** Brief **
An exact copy of every entry is required, without the pictures.

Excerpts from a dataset

======

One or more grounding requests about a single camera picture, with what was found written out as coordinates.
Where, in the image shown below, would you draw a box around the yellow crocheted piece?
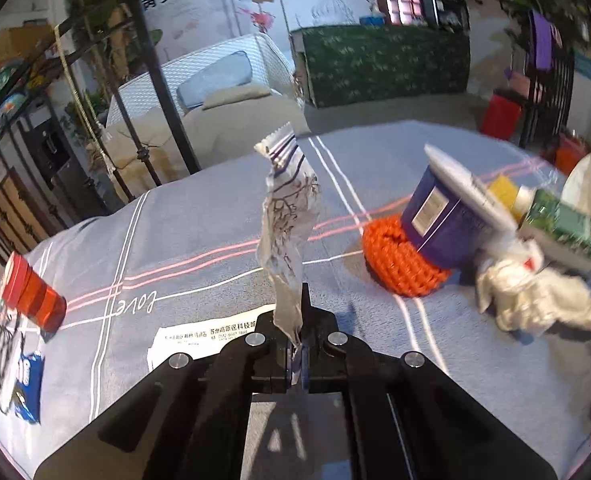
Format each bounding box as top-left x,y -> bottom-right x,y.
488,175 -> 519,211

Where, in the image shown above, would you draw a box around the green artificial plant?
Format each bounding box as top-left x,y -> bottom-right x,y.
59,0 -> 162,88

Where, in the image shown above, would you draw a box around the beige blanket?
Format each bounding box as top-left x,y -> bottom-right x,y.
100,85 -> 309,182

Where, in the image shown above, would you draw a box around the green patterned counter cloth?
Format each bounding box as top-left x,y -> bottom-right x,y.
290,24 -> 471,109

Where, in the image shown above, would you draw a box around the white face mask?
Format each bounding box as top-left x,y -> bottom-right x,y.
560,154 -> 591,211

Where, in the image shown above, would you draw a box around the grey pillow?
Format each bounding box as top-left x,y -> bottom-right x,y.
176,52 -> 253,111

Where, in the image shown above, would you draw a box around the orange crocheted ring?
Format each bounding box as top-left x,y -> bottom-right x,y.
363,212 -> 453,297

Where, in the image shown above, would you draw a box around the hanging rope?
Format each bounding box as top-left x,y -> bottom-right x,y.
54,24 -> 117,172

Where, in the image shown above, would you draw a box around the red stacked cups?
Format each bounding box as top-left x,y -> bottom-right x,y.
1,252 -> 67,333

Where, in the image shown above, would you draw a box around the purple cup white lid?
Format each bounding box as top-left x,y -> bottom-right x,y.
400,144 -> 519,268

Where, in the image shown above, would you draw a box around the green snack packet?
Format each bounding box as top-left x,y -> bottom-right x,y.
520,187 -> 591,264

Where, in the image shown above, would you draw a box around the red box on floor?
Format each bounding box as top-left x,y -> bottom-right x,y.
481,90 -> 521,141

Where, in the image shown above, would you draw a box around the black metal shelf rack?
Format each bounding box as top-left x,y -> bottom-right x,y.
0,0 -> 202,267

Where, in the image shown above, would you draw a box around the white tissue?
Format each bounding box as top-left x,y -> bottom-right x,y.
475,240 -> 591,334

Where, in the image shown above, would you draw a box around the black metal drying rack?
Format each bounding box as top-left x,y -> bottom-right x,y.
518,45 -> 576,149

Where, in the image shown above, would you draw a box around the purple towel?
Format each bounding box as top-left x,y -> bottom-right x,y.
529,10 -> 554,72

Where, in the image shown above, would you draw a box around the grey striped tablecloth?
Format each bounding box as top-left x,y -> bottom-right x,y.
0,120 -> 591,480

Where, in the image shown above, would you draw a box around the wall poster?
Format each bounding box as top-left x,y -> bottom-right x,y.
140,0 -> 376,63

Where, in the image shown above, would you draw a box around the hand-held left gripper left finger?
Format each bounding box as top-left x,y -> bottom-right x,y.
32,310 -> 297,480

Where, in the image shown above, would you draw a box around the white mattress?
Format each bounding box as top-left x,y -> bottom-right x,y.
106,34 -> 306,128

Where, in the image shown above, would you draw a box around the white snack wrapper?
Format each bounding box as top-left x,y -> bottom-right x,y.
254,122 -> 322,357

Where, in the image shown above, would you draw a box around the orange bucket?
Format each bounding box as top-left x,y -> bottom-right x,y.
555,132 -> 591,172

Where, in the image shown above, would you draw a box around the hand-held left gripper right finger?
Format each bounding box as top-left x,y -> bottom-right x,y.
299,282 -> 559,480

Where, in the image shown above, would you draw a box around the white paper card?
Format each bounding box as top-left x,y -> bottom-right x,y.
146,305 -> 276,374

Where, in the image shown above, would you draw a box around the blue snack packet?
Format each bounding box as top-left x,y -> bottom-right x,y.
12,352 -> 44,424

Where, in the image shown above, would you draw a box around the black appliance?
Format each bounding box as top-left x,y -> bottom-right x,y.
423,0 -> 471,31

======

** Task output **
One or more grounding requests about a single camera picture, with what was found written out as coordinates.
Where, in the image shown below, would you draw a box around the yellow crocheted piece?
Format each bounding box as top-left x,y -> bottom-right x,y.
488,175 -> 519,211

Where, in the image shown above, would you draw a box around the green artificial plant?
Format each bounding box as top-left x,y -> bottom-right x,y.
59,0 -> 162,88

Where, in the image shown above, would you draw a box around the beige blanket?
Format each bounding box as top-left x,y -> bottom-right x,y.
100,85 -> 309,182

Where, in the image shown above, would you draw a box around the green patterned counter cloth?
Format each bounding box as top-left x,y -> bottom-right x,y.
290,24 -> 471,109

Where, in the image shown above, would you draw a box around the white face mask?
Format each bounding box as top-left x,y -> bottom-right x,y.
560,154 -> 591,211

Where, in the image shown above, would you draw a box around the grey pillow?
Format each bounding box as top-left x,y -> bottom-right x,y.
176,52 -> 253,111

Where, in the image shown above, would you draw a box around the orange crocheted ring?
Format each bounding box as top-left x,y -> bottom-right x,y.
363,212 -> 453,297

Where, in the image shown above, would you draw a box around the hanging rope?
Format each bounding box as top-left x,y -> bottom-right x,y.
54,24 -> 117,172

Where, in the image shown above, would you draw a box around the red stacked cups?
Format each bounding box as top-left x,y -> bottom-right x,y.
1,252 -> 67,333

Where, in the image shown above, would you draw a box around the purple cup white lid?
Format each bounding box as top-left x,y -> bottom-right x,y.
400,144 -> 519,268

Where, in the image shown above, would you draw a box around the green snack packet?
Format each bounding box as top-left x,y -> bottom-right x,y.
520,187 -> 591,264

Where, in the image shown above, would you draw a box around the red box on floor?
Format each bounding box as top-left x,y -> bottom-right x,y.
481,90 -> 521,141

Where, in the image shown above, would you draw a box around the black metal shelf rack?
Format each bounding box as top-left x,y -> bottom-right x,y.
0,0 -> 202,267

Where, in the image shown above, would you draw a box around the white tissue?
Format each bounding box as top-left x,y -> bottom-right x,y.
475,240 -> 591,334

Where, in the image shown above, would you draw a box around the black metal drying rack?
Format each bounding box as top-left x,y -> bottom-right x,y.
518,45 -> 576,149

Where, in the image shown above, would you draw a box around the purple towel?
Format each bounding box as top-left x,y -> bottom-right x,y.
529,10 -> 554,72

Where, in the image shown above, would you draw a box around the grey striped tablecloth?
Format each bounding box as top-left x,y -> bottom-right x,y.
0,120 -> 591,480

Where, in the image shown above, would you draw a box around the wall poster?
Format each bounding box as top-left x,y -> bottom-right x,y.
140,0 -> 376,63

Where, in the image shown above, would you draw a box around the hand-held left gripper left finger?
Format each bounding box as top-left x,y -> bottom-right x,y.
32,310 -> 297,480

Where, in the image shown above, would you draw a box around the white mattress?
Format each bounding box as top-left x,y -> bottom-right x,y.
106,34 -> 306,128

Where, in the image shown above, would you draw a box around the white snack wrapper?
Format each bounding box as top-left x,y -> bottom-right x,y.
254,122 -> 322,357

Where, in the image shown above, would you draw a box around the orange bucket?
Format each bounding box as top-left x,y -> bottom-right x,y.
555,132 -> 591,172

Where, in the image shown above, would you draw a box around the hand-held left gripper right finger?
Format each bounding box as top-left x,y -> bottom-right x,y.
299,282 -> 559,480

Where, in the image shown above, would you draw a box around the white paper card?
Format each bounding box as top-left x,y -> bottom-right x,y.
146,305 -> 276,374

Where, in the image shown above, would you draw a box around the blue snack packet?
Format each bounding box as top-left x,y -> bottom-right x,y.
12,352 -> 44,424

Where, in the image shown above, would you draw a box around the black appliance?
Format each bounding box as top-left x,y -> bottom-right x,y.
423,0 -> 471,31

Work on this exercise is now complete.